Y cuando un alumno se copia y nadie lo detiene, lo que aprende no es solo que “salió impune”. Aprende que lo importante es zafar. Que lo que uno hace cuando nadie lo ve, no importa. Y ahí, aunque no lo digamos, les enseñamos que la integridad vale menos que el resultado. Que el fin justifica los medios.
Educar no es simplemente explicar qué está bien y qué está mal. Es ayudar a pensar por qué algo está bien. Es generar la pregunta interna antes del acto. Es formar criterio, no solo imponer normas. Es ayudar a que los chicos construyan un vínculo sano con el error, con el esfuerzo, con la demora en los resultados. Porque sí: la copia también habla de nuestra dificultad como cultura para aceptar el proceso. Para abrazar lo que lleva tiempo.
No se trata de perseguir. No se trata de humillar. Se trata de formar. Porque cada decisión construye identidad. Lo que uno hace cuando cree que nadie lo está mirando dice mucho más que la nota que obtiene.
Copiarse, lejos de ser una simple anécdota escolar, es un espejo. Uno que nos obliga a mirar también nuestras propias prácticas: ¿Qué lugar ocupa el error en nuestras aulas? ¿Qué enseñamos sobre el valor del proceso? ¿Qué priorizamos al evaluar: la comprensión real o la calificación rápida? ¿Cómo van a elegir con integridad si nunca les mostramos que la ética también se entrena?

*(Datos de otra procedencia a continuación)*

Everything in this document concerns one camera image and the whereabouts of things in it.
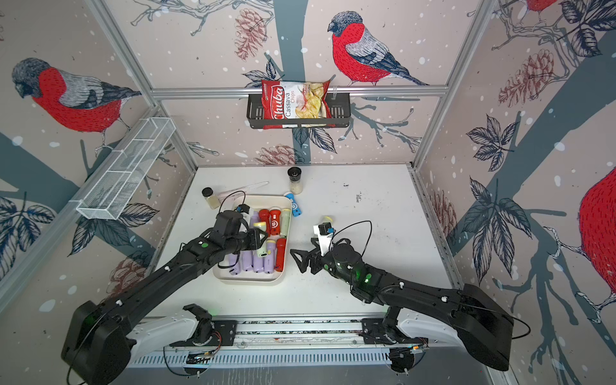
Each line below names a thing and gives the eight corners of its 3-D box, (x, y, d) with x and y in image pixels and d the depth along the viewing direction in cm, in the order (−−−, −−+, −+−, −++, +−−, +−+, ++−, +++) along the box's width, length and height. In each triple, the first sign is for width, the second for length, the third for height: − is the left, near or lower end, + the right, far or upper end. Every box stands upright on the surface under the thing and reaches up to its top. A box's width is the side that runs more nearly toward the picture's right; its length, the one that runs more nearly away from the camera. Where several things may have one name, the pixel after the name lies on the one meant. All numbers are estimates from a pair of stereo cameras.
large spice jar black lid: (289, 194, 111) (286, 178, 102) (290, 183, 115) (287, 167, 107) (302, 194, 111) (301, 178, 102) (303, 183, 115) (302, 167, 107)
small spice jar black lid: (206, 208, 106) (199, 197, 99) (210, 199, 110) (203, 187, 103) (218, 208, 106) (211, 197, 99) (221, 199, 110) (215, 187, 103)
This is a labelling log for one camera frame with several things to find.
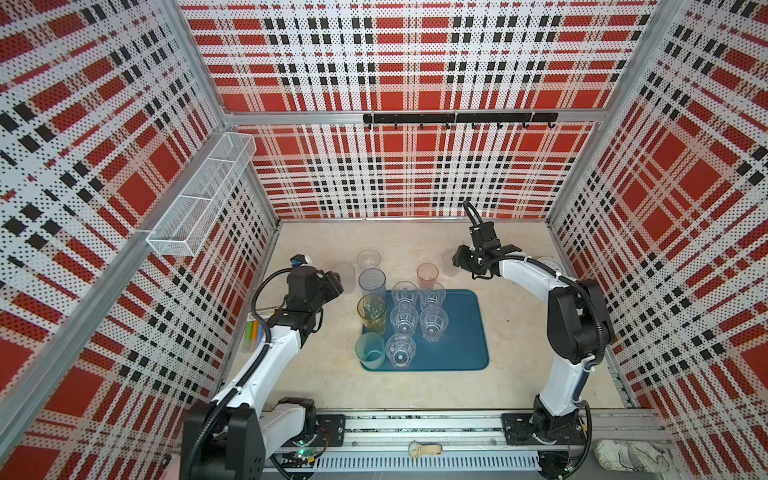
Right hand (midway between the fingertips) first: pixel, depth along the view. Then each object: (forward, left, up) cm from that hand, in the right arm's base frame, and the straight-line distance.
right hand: (461, 258), depth 97 cm
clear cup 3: (+5, +32, -7) cm, 33 cm away
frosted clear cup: (-5, +37, -1) cm, 37 cm away
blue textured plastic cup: (-8, +29, -1) cm, 30 cm away
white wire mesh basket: (+2, +86, +13) cm, 87 cm away
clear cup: (-11, +9, -7) cm, 16 cm away
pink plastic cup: (-3, +11, -5) cm, 12 cm away
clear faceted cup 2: (-18, +19, -9) cm, 27 cm away
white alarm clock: (+2, -33, -6) cm, 34 cm away
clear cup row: (-27, +20, -9) cm, 35 cm away
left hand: (-11, +38, +5) cm, 40 cm away
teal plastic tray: (-25, 0, -13) cm, 28 cm away
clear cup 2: (-19, +10, -7) cm, 22 cm away
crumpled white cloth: (-53, -33, -6) cm, 63 cm away
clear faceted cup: (-9, +18, -6) cm, 22 cm away
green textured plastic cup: (-27, +29, -8) cm, 41 cm away
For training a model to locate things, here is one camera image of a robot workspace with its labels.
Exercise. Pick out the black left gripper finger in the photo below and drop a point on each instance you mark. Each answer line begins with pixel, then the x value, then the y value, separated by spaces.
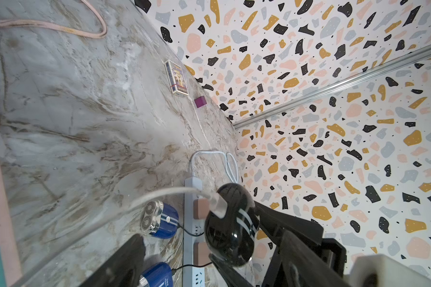
pixel 123 268

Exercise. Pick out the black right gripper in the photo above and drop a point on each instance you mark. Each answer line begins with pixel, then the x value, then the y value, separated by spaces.
pixel 294 262

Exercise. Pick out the pink plug lower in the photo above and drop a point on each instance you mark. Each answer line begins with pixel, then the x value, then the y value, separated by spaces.
pixel 201 253

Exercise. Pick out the pink plug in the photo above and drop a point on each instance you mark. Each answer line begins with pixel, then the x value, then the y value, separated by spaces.
pixel 201 253
pixel 201 208

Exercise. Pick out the white power strip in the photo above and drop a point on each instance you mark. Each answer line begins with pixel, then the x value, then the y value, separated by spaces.
pixel 192 276

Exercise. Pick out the pink plug upper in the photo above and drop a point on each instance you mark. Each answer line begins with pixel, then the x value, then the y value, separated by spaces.
pixel 201 208

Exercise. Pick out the purple cube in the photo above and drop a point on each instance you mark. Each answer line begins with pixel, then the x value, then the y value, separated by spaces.
pixel 200 101

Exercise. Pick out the playing card box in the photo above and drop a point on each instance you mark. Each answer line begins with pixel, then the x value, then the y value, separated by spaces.
pixel 176 79

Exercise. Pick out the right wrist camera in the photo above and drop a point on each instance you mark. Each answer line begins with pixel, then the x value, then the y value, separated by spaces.
pixel 382 271

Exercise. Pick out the aluminium corner post right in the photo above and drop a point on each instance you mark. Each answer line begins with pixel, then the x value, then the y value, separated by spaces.
pixel 409 59

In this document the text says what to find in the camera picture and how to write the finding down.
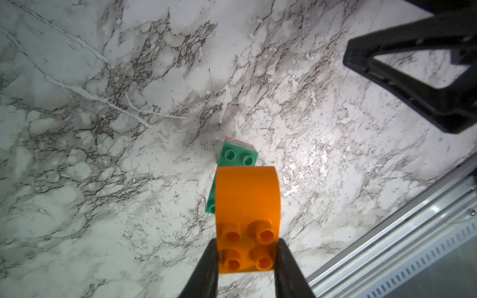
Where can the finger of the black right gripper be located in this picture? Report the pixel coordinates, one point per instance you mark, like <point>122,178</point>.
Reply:
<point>453,108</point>

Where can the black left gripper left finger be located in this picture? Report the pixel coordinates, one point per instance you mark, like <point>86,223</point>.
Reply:
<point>203,282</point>

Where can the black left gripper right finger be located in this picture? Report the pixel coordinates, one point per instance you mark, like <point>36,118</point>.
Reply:
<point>289,280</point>

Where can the orange lego brick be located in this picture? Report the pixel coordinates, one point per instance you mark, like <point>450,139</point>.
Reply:
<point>248,214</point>

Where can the dark green lego brick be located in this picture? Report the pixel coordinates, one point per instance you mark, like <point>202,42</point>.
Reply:
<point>230,156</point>

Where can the red lego brick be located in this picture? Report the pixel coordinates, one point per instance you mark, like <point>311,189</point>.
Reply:
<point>239,143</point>

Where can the aluminium front rail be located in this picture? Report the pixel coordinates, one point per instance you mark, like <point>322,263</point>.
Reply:
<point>427,229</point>

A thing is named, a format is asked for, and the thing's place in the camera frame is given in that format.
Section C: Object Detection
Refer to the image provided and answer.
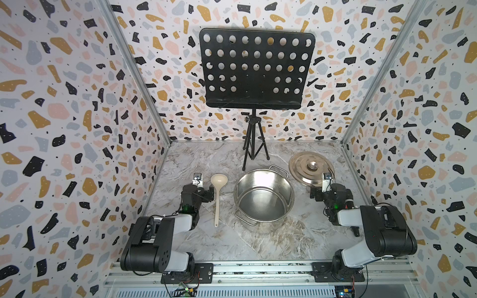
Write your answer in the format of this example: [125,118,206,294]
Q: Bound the stainless steel pot lid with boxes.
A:
[288,151,335,188]

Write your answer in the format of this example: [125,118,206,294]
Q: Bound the black perforated music stand desk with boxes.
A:
[199,28,316,110]

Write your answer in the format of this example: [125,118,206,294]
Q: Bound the black tripod stand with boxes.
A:
[242,109,270,171]

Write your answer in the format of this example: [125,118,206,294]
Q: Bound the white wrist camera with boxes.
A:
[322,172,334,192]
[192,173,203,187]

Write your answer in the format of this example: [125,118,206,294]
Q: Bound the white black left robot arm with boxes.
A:
[120,184,215,276]

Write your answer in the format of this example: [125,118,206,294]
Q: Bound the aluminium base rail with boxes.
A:
[105,259,425,298]

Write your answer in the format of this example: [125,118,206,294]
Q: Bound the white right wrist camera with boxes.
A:
[322,172,334,192]

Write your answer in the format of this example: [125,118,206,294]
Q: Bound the left green circuit board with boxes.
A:
[169,286,198,298]

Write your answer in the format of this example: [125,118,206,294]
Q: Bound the green circuit board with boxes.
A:
[169,286,198,298]
[335,286,355,298]

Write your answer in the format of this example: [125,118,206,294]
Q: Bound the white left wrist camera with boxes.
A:
[192,173,203,187]

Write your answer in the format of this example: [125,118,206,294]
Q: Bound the right green circuit board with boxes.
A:
[335,286,355,298]

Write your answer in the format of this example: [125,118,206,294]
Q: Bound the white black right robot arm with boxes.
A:
[310,183,417,283]

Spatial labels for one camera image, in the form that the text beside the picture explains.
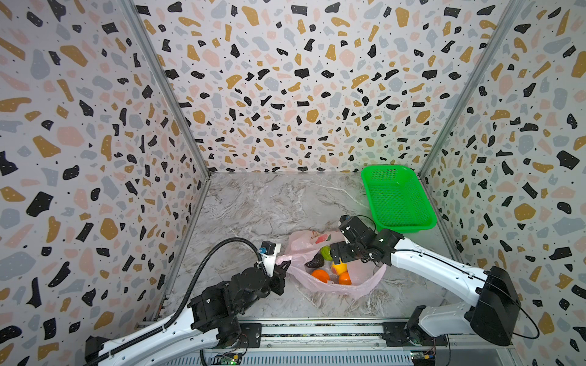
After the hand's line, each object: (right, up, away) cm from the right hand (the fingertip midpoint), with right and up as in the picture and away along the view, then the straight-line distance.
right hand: (340, 251), depth 81 cm
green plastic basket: (+33, +18, +33) cm, 50 cm away
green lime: (-6, 0, -3) cm, 6 cm away
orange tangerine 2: (+1, -10, 0) cm, 10 cm away
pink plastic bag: (-13, +2, -3) cm, 13 cm away
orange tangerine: (-7, -10, +2) cm, 12 cm away
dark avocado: (-8, -5, +4) cm, 11 cm away
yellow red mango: (0, -7, +2) cm, 7 cm away
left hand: (-16, -1, -12) cm, 20 cm away
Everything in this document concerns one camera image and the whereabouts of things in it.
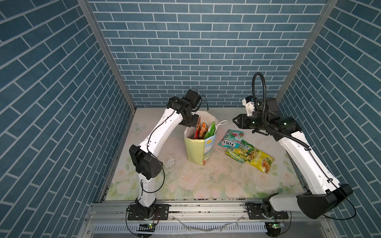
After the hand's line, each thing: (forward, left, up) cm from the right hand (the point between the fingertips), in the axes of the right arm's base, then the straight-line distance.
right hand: (237, 119), depth 72 cm
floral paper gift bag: (-10, +18, -16) cm, 26 cm away
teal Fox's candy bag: (+7, -3, -27) cm, 28 cm away
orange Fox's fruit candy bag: (+3, +16, -16) cm, 23 cm away
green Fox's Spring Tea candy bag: (-2, -8, -30) cm, 31 cm away
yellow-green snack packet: (-6, -19, -28) cm, 35 cm away
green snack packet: (+2, +12, -12) cm, 17 cm away
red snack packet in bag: (-1, +20, -16) cm, 26 cm away
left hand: (+2, +21, -7) cm, 22 cm away
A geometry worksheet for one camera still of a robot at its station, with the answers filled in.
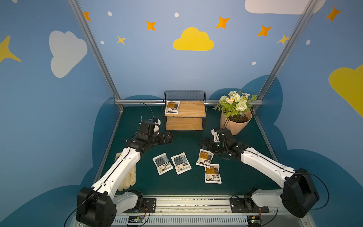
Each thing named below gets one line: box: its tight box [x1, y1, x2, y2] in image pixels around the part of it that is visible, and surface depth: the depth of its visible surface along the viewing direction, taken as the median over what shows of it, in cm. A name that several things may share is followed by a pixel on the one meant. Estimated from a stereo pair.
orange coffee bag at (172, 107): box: [164, 100, 181, 115], surface depth 98 cm
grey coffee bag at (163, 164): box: [152, 152, 173, 176], surface depth 90 cm
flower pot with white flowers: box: [212, 90, 258, 136], surface depth 86 cm
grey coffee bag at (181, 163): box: [171, 152, 192, 175], surface depth 90 cm
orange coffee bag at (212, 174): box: [204, 163, 222, 184], surface depth 86 cm
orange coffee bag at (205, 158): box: [195, 148, 215, 169], surface depth 92 cm
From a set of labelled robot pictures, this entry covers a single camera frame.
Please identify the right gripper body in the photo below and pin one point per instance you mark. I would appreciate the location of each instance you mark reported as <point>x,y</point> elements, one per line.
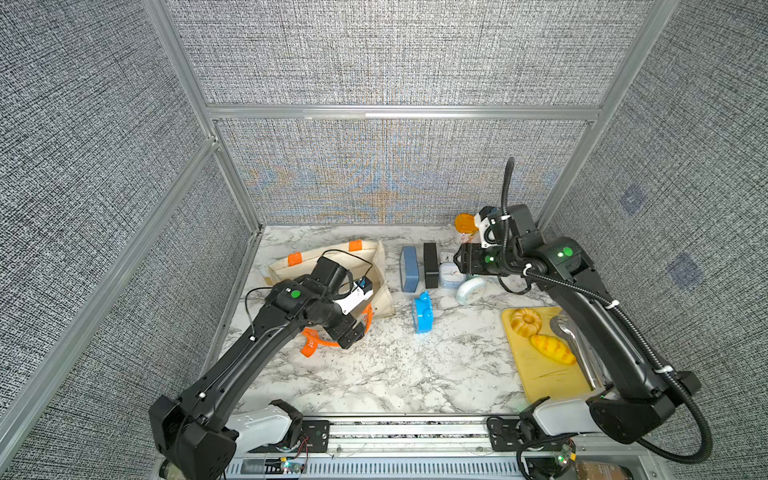
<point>483,261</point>

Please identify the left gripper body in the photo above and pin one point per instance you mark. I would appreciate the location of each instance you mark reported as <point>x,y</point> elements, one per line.
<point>339,324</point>

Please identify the light blue round alarm clock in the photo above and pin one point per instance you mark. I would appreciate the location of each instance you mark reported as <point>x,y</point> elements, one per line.
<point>449,276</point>

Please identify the black rectangular clock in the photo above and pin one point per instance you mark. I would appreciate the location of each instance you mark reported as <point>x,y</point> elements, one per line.
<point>431,265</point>

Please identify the large blue rectangular alarm clock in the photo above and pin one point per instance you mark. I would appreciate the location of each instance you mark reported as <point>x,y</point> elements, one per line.
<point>409,269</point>

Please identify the bright blue plastic clock stand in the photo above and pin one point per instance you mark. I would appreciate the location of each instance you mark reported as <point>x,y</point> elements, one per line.
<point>422,313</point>

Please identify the cream canvas bag orange handles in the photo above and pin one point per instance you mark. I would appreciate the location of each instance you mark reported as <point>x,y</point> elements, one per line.
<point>358,285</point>

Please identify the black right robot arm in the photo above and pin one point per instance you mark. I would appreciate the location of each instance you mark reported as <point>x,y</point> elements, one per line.
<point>644,389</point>

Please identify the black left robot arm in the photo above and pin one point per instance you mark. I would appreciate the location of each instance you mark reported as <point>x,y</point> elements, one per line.
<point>191,430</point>

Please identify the orange lid drink cup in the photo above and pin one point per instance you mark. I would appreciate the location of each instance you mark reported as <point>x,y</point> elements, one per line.
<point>464,224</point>

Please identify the toy bundt cake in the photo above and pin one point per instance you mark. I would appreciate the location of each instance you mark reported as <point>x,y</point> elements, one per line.
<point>525,322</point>

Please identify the metal tongs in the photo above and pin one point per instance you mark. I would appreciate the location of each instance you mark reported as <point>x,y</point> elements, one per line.
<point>565,328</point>

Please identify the toy yellow bread loaf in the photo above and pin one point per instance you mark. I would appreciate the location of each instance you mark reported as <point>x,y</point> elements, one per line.
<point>553,348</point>

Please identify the yellow cutting board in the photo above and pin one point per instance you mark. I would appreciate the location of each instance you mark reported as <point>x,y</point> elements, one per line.
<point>540,376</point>

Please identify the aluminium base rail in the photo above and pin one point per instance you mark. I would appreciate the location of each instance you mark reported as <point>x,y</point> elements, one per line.
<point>472,446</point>

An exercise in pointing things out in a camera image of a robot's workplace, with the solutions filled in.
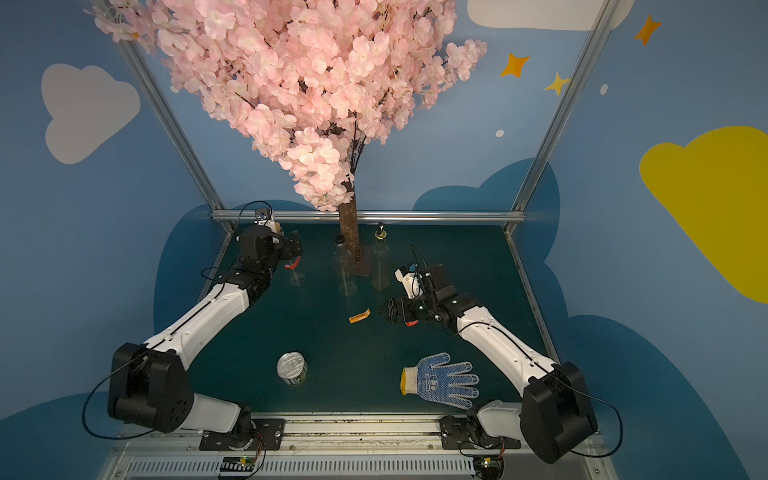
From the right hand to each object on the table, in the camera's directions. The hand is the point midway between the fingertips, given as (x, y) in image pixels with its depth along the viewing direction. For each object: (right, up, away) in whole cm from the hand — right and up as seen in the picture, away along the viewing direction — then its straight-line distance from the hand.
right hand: (396, 305), depth 82 cm
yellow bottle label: (-11, -6, +14) cm, 19 cm away
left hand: (-33, +21, +2) cm, 40 cm away
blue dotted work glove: (+13, -22, 0) cm, 25 cm away
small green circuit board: (-40, -38, -9) cm, 56 cm away
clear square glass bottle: (-4, +12, +8) cm, 15 cm away
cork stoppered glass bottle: (-34, +6, +18) cm, 39 cm away
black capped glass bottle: (-16, +10, +7) cm, 20 cm away
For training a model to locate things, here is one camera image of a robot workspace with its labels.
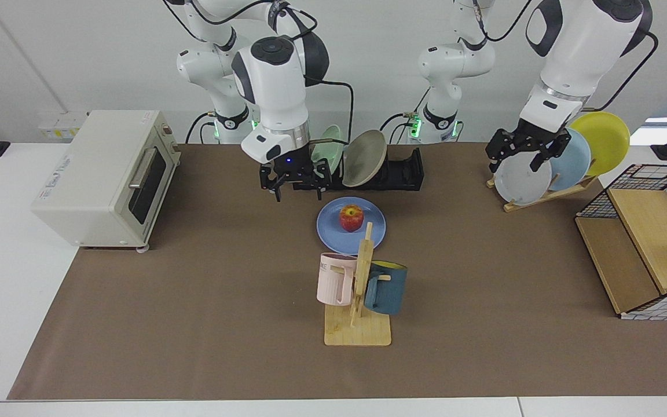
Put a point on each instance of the red yellow apple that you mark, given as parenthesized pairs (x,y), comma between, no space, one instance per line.
(351,218)

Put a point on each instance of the grey plate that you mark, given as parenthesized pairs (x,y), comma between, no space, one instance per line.
(521,182)

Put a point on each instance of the light blue plate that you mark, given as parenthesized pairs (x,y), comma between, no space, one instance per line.
(574,165)

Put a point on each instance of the wooden plate rack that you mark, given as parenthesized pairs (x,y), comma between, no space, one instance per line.
(542,197)

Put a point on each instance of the pale green plate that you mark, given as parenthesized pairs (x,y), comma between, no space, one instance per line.
(329,147)

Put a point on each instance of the beige plate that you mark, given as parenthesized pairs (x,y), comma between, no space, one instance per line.
(363,157)

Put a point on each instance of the yellow plate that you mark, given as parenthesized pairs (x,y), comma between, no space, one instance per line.
(605,139)

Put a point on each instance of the black dish rack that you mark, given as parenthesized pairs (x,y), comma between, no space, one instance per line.
(403,171)

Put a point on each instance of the pink mug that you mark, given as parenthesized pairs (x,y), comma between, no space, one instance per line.
(333,281)

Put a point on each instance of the dark blue mug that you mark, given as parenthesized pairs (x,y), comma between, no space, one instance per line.
(388,289)

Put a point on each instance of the wooden cup stand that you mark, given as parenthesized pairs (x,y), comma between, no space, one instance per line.
(362,330)

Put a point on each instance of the brown table cloth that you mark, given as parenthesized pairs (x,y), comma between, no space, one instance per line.
(223,336)

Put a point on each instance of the pale toaster oven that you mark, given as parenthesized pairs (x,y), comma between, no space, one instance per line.
(90,179)

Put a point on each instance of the white wall socket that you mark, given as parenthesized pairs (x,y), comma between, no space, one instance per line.
(55,124)

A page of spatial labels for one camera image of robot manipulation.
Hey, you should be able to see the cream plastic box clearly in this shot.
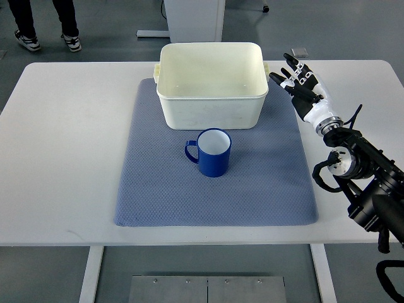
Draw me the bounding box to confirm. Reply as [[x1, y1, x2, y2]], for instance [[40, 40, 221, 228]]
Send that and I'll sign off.
[[153, 42, 270, 130]]

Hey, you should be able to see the white table leg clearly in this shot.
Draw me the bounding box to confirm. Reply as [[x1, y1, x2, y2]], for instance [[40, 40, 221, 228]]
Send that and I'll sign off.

Sí, copiarse es un síntoma. Pero también es una oportunidad. Una oportunidad de parar, de mirar, de hablar de integridad, de responsabilidad, de sentido. De volver a poner el foco en el para qué de lo que enseñamos. Porque si la escuela no enseña a elegir con conciencia, ¿qué está enseñando?
Copiarse puede parecer inofensivo, pero es, en el fondo, un ensayo de adultez. Porque cada alumno está, con cada acción, ensayando quién quiere ser. Y cada vez que lo dejamos pasar, también ensayamos nosotros qué tipo de adultos queremos ser frente a ellos.
La buena noticia es que se puede enseñar otra cosa. No con sermones, sino con coherencia. No con castigos, sino con conversaciones. No con vigilancia, sino con vínculos. Porque la integridad, igual que la empatía o la autonomía, no se enseña desde el miedo. Se contagia. Se construye. Se vive.
Lo que parece una trampa escolar, muchas veces es un pedido de ayuda mal resuelto. Y lo que parece una picardía sin consecuencias, puede convertirse en una forma de vivir si no hacemos nada. Educar, también, es ayudarlos a no olvidarse de quiénes quieren ser, incluso cuando nadie los esté mirando.